### How to complete this task
Of all the lines below, output only those starting at the one with "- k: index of" and ending at the one with "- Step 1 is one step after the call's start", both ends included, exactly as written.

### Given data
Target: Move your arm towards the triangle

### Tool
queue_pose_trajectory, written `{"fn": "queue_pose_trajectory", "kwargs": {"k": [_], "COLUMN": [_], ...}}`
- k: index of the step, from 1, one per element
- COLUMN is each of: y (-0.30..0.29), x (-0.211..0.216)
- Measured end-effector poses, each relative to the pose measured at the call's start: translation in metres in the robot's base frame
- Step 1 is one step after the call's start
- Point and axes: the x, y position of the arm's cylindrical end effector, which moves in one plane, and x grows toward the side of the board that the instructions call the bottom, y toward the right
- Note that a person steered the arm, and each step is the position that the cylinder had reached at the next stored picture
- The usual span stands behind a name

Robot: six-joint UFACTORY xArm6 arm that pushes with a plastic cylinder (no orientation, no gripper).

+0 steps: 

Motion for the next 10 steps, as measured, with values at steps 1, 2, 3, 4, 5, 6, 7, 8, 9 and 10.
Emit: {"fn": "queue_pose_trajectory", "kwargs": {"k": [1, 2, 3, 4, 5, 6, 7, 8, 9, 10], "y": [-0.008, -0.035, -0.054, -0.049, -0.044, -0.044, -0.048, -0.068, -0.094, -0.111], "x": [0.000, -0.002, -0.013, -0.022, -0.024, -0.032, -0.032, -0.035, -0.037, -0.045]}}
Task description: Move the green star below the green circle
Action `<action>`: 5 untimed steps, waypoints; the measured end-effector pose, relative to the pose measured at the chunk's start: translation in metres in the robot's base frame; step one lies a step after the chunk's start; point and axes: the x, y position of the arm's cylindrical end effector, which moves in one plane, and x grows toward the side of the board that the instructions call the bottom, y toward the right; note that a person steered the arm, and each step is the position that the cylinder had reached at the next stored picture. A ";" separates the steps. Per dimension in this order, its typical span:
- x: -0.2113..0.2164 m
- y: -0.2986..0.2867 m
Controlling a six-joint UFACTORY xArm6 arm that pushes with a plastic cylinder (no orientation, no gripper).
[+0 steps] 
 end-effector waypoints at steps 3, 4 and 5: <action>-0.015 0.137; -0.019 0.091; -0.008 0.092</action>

### Answer
- k: index of the step, from 1, one per element
- COLUMN is each of: y (-0.30..0.29), x (-0.211..0.216)
- Measured end-effector poses, each relative to the pose measured at the call's start: translation in metres in the robot's base frame
- Step 1 is one step after the call's start

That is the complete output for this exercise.